• INSTRUCTIONS FOR THE TASK: Every line below that holds the word "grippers" must be listed.

─── SOURCE DATA ───

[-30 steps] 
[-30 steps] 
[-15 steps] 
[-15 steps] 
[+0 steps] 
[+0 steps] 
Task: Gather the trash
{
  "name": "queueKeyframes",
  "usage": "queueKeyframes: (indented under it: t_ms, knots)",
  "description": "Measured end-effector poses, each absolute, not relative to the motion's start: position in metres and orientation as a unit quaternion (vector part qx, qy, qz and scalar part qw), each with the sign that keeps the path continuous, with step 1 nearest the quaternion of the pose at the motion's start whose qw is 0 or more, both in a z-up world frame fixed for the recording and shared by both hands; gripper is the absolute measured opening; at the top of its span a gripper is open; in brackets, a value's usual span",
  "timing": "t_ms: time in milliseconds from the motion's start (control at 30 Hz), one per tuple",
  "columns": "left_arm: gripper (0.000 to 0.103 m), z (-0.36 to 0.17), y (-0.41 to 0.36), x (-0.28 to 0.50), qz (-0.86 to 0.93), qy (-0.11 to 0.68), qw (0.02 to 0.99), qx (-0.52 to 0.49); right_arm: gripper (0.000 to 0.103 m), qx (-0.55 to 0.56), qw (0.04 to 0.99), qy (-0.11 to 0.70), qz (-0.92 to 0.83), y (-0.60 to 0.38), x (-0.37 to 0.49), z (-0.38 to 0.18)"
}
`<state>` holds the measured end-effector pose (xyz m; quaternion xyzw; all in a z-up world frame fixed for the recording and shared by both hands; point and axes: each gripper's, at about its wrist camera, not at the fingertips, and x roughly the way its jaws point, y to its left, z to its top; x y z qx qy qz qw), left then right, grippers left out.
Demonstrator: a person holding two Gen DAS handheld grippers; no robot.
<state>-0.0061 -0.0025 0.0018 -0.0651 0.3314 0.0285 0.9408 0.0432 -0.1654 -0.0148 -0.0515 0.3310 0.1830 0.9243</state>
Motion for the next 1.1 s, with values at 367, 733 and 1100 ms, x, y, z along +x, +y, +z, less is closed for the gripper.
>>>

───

• FINISHED EXERCISE:
`<state>` holds the measured end-effector pose (xyz m; quaternion xyzw; all in a z-up world frame fixed for the recording and shared by both hands; point and axes: each gripper's, at about its wrist camera, not at the fingertips, and x roughly the way its jaws point, y to its left, z to its top; x y z qx qy qz qw), left then right, grippers left out.
Demonstrator: a person holding two Gen DAS handheld grippers; no robot.

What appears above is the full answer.